Vital Xposure, which launches officially next month, is led by the award-winning writer and performer Julie McNamara.
Disabled directors, designers and writers still find it almost impossible to find theatre work, says McNamara, so she ensures that her work profiles disabled artists, with her new company highlighting the talents of mental health system survivors and people with learning difficulties.
She says: “It is very important to me as a mental health system survivor that new opportunities include these two groups of people.
“We are constantly left off the agenda in arts organisations. There are ‘impairment specific’ companies, but precious few with integrated creative teams working in theatre.”
Although she says there are “extraordinary companies like Graeae out there producing fabulous work”, they only work with people with physical and sensory impairments.
Vital Xposure will champion new writing, says McNamara, and stories that have “emerged from the lives of disenfranchised people who have been hived off into the margins of our society for far too long”.
Its current sell-out production, The Knitting Circle, was created from the testimony of survivors of the old long-stay asylums.
The actors were matched up with people who had survived the asylums, to ensure that the stories they told portrayed the lives of people who had “survived against enormous odds”.
McNamara says: “It made the work far more authentic, with an emotional truth and an integrity that I find sadly lacking in some theatres today.”

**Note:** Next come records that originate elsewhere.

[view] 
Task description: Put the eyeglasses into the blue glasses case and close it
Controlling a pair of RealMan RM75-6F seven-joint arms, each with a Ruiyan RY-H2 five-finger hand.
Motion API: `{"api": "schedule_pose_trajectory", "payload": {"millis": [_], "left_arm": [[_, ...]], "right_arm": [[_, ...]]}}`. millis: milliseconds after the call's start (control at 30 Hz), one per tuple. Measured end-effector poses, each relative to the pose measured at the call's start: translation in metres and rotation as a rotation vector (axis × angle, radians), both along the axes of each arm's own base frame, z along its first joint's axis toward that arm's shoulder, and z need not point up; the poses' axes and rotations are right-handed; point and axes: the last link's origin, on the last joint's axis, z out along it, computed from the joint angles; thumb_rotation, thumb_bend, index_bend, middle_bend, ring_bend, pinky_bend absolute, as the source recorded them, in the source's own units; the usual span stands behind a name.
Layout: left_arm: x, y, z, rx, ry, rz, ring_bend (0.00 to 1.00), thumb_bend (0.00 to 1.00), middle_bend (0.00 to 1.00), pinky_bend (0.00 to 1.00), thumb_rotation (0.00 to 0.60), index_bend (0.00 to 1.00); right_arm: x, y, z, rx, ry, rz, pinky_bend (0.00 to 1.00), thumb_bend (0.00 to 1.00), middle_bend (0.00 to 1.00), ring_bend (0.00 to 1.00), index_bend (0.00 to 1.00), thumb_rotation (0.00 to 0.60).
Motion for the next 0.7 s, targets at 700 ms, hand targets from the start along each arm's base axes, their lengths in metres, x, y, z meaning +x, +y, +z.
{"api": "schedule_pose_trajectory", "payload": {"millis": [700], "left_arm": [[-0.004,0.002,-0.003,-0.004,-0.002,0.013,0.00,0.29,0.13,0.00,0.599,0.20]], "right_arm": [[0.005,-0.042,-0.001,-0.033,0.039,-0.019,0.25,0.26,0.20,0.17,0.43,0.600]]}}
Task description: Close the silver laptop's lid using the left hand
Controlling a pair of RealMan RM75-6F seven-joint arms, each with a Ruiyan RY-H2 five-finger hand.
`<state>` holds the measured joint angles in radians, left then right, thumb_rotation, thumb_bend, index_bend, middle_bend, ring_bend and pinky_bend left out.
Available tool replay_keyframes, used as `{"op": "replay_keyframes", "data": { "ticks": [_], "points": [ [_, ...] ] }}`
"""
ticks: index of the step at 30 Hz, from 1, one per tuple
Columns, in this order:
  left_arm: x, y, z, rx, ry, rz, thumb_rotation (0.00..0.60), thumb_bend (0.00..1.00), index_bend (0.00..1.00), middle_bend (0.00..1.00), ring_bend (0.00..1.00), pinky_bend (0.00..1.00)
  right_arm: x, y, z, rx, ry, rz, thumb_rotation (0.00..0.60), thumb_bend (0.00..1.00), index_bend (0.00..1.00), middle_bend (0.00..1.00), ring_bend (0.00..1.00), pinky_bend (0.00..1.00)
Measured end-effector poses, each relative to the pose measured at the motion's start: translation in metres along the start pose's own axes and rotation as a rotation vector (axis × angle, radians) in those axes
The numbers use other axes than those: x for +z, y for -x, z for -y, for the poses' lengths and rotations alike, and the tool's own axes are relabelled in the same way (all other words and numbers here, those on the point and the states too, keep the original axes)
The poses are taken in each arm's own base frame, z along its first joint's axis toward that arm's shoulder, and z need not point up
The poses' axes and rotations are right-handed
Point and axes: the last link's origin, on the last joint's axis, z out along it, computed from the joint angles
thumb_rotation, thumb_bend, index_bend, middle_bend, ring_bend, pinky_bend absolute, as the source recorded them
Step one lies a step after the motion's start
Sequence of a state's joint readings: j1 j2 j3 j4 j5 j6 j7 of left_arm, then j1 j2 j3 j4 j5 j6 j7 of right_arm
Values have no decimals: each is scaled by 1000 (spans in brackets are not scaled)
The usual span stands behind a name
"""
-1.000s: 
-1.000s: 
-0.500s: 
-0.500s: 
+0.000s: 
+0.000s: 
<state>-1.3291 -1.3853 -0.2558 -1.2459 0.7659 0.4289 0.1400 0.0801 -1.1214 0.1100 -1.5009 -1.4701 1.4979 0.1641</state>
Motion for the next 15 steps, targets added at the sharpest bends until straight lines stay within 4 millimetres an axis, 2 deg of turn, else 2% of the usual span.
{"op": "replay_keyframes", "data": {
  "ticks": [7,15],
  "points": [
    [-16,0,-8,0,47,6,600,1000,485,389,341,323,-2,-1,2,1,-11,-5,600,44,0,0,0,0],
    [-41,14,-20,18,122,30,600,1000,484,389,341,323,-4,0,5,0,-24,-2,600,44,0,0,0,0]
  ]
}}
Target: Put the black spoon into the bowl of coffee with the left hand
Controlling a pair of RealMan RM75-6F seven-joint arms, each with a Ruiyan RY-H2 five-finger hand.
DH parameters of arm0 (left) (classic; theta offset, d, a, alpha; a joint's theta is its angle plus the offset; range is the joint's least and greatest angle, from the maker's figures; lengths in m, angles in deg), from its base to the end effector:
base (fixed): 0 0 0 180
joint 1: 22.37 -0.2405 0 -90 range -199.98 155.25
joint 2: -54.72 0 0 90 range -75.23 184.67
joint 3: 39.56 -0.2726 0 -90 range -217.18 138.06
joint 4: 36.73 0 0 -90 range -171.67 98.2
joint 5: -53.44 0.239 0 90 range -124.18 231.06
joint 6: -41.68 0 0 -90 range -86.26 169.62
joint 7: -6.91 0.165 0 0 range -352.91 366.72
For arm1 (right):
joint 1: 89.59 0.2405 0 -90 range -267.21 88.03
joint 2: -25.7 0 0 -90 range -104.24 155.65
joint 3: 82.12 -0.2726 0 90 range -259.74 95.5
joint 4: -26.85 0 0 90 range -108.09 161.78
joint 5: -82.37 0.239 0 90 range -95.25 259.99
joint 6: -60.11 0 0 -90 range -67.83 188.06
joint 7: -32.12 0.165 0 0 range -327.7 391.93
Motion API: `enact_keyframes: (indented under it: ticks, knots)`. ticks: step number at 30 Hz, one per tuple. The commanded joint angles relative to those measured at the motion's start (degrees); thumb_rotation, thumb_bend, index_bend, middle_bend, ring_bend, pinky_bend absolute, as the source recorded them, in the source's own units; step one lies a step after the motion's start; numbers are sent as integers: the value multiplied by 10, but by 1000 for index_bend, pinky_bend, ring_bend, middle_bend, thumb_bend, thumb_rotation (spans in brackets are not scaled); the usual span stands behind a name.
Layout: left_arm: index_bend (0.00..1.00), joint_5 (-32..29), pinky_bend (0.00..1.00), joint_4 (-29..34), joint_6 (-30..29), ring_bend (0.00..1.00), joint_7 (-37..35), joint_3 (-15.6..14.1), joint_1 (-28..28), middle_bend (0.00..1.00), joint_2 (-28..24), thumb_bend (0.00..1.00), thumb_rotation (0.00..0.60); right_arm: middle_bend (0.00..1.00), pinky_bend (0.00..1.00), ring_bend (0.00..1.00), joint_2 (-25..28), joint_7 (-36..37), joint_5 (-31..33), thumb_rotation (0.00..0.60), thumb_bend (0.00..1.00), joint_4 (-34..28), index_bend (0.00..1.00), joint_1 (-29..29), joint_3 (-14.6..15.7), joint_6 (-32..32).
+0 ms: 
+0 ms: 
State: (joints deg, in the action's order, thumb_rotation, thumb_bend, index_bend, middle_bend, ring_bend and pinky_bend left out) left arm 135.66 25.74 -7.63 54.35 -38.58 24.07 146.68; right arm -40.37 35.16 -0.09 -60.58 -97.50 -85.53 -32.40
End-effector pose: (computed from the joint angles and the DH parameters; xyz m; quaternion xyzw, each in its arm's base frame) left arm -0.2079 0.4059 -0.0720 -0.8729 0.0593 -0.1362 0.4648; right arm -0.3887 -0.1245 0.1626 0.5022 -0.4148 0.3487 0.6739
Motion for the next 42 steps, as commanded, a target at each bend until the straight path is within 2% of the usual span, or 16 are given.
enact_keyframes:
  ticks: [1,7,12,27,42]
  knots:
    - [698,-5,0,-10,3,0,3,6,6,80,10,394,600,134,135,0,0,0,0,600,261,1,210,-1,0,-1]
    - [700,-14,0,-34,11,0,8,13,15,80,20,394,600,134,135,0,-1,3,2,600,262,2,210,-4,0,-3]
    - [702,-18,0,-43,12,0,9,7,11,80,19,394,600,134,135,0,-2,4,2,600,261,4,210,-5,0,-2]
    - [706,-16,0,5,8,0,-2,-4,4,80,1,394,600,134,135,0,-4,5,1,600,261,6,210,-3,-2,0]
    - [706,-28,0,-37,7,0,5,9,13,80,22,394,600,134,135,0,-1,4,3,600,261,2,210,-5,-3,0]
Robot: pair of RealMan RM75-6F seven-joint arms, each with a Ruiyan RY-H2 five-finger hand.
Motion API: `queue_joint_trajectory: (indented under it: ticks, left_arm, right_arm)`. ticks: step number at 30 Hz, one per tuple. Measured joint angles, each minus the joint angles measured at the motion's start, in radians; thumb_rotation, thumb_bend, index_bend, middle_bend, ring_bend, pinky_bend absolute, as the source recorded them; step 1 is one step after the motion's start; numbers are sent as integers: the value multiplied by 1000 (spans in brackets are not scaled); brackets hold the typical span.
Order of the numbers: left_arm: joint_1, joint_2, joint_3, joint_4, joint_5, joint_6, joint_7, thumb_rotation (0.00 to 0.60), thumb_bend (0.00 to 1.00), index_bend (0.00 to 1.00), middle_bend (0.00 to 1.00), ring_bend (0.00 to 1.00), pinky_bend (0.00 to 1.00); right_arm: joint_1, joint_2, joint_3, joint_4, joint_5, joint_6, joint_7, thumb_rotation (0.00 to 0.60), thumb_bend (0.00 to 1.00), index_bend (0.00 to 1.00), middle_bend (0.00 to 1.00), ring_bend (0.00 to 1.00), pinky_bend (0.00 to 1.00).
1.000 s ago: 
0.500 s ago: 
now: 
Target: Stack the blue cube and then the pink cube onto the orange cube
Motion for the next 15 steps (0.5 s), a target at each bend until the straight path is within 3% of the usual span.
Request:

She has had to put plans for an autumn tour of The Knitting Circle on hold because she says the London 2012 Olympics and Paralympics have “drained the small-scale theatre world of resources”.
Despite the “bleak” financial climate, she and fellow writer and performer Liz Carr are also working on a new dark comedy, It Should’ve Happened for Crazy Jane, which portrays the final moments of two hoarders who are trapped in a basement after their house has collapsed on top of them.
And next month, Vital Xposure will launch Chaos Calls, a book of McNamara’s paintings and poetry gathered together from what was “a ten year period of utter despair”, a book that has been described as a “unique glimpse into the landscapes of sheer madness”.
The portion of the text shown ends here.